= Mary Maxim =

Craft and needlework mail-order company

Mary Maxim is the largest privately held craft and needlework mail-order company in North America. It has an office currently in Paris, Ontario with its headquarters based out of Port Huron, Michigan and a retail store at 75 Scott Ave, Paris, Ontario. The Port Huron, Michigan retail store has permanently closed, though the office remains open. It specializes in selling crafts, yarns, knitting/crocheting kits and other hobby related items.

==History==

Mary Maxim's roots can be traced back to Sifton, Manitoba, Canada, where Willard and Olive McPhedrain purchased Spinwell Manufacturing Co who had been manufacturing and selling spinning wheels.
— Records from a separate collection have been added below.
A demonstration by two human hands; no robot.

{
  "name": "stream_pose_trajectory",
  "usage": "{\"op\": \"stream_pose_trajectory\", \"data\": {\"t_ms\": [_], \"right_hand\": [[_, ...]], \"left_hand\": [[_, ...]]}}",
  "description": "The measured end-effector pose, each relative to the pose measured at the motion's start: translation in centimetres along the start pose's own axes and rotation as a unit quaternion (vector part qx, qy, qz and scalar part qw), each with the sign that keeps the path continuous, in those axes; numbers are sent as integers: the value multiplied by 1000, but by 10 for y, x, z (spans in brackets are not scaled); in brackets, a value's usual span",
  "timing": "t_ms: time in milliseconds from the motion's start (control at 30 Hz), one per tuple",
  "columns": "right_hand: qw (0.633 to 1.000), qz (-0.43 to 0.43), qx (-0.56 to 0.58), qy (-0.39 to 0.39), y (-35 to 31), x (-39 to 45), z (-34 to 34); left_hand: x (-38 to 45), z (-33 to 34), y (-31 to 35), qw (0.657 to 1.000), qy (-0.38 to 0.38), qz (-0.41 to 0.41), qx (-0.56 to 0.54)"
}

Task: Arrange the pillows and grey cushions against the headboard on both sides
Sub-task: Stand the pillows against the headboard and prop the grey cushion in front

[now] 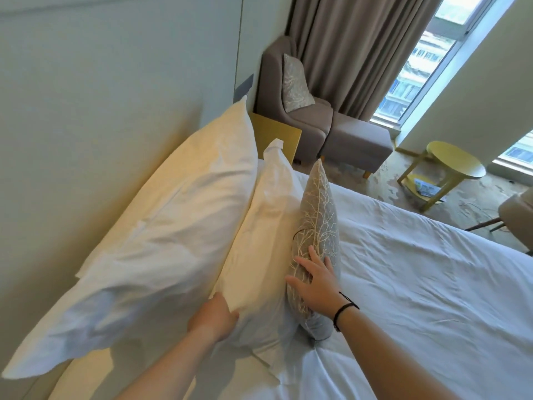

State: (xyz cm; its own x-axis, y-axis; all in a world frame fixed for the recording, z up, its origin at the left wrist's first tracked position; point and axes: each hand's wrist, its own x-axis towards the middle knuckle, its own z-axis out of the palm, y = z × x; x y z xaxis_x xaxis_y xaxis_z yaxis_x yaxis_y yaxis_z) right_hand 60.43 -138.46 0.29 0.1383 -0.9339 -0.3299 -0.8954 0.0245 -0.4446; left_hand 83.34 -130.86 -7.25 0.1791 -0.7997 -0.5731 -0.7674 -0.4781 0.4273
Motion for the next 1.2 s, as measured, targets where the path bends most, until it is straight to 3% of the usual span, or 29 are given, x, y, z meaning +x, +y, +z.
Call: {"op": "stream_pose_trajectory", "data": {"t_ms": [200,333,400,467,533,600,767,967,1200], "right_hand": [[992,-51,-81,78,-50,-2,12],[997,-79,-12,9,-89,-9,33],[995,-84,41,-39,-103,-15,46],[991,-87,75,-61,-115,-17,53],[989,-86,96,-72,-126,-13,54],[985,-89,122,-87,-138,-8,53],[957,-102,236,-133,-166,2,60],[938,-92,283,-180,-179,5,95],[933,-56,314,-167,-178,3,106]], "left_hand": [[-12,-17,-9,996,-30,56,66],[-39,-46,1,993,16,109,48],[-54,-73,-2,987,88,133,2],[-63,-106,-9,964,209,160,-38],[-64,-137,-24,924,338,179,-18],[-65,-160,-47,904,402,141,33],[-74,-166,-107,966,248,-65,-39],[-106,-157,-128,959,262,-102,-16],[-115,-154,-123,954,279,-102,46]]}}
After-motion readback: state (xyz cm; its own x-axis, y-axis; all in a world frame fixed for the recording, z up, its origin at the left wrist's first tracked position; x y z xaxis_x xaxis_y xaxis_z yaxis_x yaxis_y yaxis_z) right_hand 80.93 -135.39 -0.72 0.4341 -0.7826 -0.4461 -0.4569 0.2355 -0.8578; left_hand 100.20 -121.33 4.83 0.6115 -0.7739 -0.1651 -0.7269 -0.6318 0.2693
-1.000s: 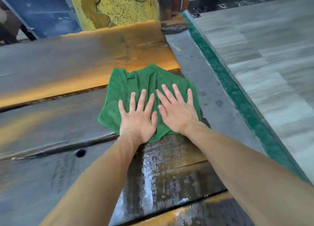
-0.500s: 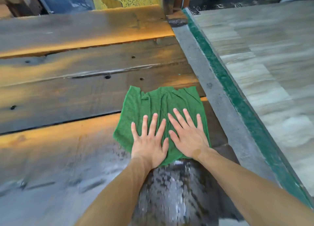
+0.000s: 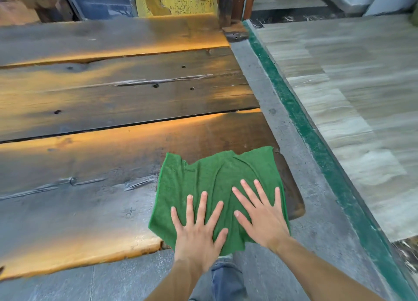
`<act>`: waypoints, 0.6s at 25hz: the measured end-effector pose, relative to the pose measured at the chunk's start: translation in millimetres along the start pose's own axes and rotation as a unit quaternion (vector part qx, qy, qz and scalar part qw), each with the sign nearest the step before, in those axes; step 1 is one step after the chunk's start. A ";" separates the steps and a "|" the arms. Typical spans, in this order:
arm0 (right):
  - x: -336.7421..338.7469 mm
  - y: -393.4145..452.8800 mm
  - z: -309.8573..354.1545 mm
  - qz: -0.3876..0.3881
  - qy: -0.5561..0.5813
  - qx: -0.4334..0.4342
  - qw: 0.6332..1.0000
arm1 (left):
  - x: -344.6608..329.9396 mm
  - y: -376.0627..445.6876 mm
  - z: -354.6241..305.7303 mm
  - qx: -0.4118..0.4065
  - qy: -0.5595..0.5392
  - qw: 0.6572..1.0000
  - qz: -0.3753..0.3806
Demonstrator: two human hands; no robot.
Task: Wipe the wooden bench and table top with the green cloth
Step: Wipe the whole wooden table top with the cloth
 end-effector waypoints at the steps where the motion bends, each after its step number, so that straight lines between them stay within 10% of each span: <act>1: -2.5 -11.5 -4.1 0.005 0.001 -0.004 1.000 | -3.3 -9.9 -2.3 -0.005 0.001 1.000 0.007; 15: 1.8 -4.0 -73.1 0.034 0.042 -0.077 0.996 | -3.4 39.6 -46.6 0.043 -0.051 0.997 0.038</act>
Point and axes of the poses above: each hand's wrist, its own y-axis towards the middle knuckle, its own x-axis out of the back of the hand, z = x × y, the point moved 10 cm from there along y, towards the middle knuckle, and after that the axes turned 1 degree about -x, right-handed, at the moved point
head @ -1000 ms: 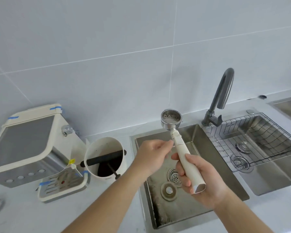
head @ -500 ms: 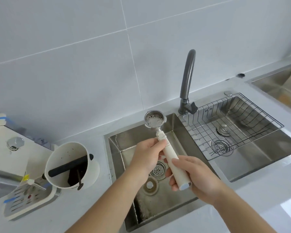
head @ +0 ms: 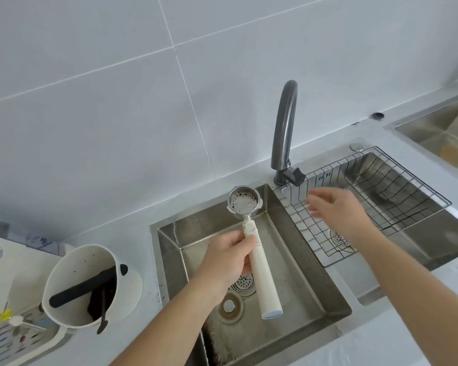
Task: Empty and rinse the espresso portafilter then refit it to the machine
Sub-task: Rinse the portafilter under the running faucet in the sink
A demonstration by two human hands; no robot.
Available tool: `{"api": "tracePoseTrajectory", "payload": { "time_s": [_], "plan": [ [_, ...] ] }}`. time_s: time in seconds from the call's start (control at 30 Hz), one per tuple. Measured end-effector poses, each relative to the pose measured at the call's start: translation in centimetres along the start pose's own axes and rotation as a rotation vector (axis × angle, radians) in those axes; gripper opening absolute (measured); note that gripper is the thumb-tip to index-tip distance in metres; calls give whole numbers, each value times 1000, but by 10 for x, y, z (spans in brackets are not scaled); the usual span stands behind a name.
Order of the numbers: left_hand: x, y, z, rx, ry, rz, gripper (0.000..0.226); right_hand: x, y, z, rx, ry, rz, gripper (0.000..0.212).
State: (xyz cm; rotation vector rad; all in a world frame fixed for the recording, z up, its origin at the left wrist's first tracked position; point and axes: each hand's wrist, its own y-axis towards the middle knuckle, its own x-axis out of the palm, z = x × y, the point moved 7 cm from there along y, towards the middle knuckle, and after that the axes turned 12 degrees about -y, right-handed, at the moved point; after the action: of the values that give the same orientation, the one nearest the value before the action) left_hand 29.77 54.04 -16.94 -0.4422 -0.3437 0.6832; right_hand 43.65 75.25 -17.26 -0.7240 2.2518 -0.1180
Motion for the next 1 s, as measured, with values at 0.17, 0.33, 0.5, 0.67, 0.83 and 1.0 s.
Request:
{"api": "tracePoseTrajectory", "payload": {
  "time_s": [0.17,0.33,0.5,0.67,0.83,1.0],
  "plan": [
    [9,14,-6,-49,39,-37,16,-10,59,-22,-90,-119,128,41],
    [16,25,-9,-88,51,-78,17,-2,92,-37,-89,-189,136,34],
    [21,32,-11,-98,47,-87,18,7,102,-34,-49,-212,135,24],
    [23,36,-14,-119,34,-96,16,7,100,-29,-25,-142,173,30],
    [27,37,-13,-130,41,-128,16,8,97,-23,-15,-90,180,30],
    [31,37,-13,-144,33,-136,16,9,97,-15,6,-50,161,13]
  ]
}}
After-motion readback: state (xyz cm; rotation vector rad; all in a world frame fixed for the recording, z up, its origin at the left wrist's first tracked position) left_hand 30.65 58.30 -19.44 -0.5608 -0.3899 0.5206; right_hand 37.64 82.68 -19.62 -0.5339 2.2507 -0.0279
Willard soon began a mail order company titled "Sifton Products." In 1954 Willard began to search for new locations for his business and ended up in Paris, Ontario. The name was changed to Mary Maxim, after a store employee: Mary Maximchuk. Willard decided to take Betty Crocker's example by naming the company after a girl who helped around the household. Mary's name was shortened and the store name: Mary Maxim, was born. In 1956 after recognizing the customer potential in the United States, Willard's son Larry established an office in Port Huron, Michigan.

Mary Maxim was first recognized for their quality knitting yarns. In the late 1950s they became increasingly popular for their bulky, knit sweaters with designs influenced by North American Wildlife. The first sweater pattern was designed in 1951 by Stella Sawchyn.

==Celebrity attention==

- Bob Hope was photographed wearing a Mary Maxim totem pole design sweater in 1953 while visiting Canada.
- The Barenaked Ladies wore Mary Maxim Sweaters on their 2004 holiday album.
- Miss Outdoors 1957 was photographed wearing a Mary Maxim sweater.
- Angela Lansbury as Jessica Fletcher wore a Mary Maxim sweater in Episode 2 of the first series of Murder, She Wrote.
- Ryan Gosling as Dr. Ryland Grace wore a Mary Maxim sweater in the 2026 sci-fi film Project Hail Mary.

==Mary Maxim today==

Currently, Mary Maxim employs and 60 people in Paris, Ontario. Ontario accounts for 15% sales from retail stores and 85% from the catalog division.

Mary Maxim has looked to the internet to increase profits. They can attribute 25% of their sales to internet selling.

Mary Maxim is now owned by the third and fourth generation of McPhedrains: Rusty and Jane and their sons Chad and Mitch. Rusty became vice president of operations in 1987 and president in 1995. Mary Maxim celebrated their 50th anniversary in June 2006.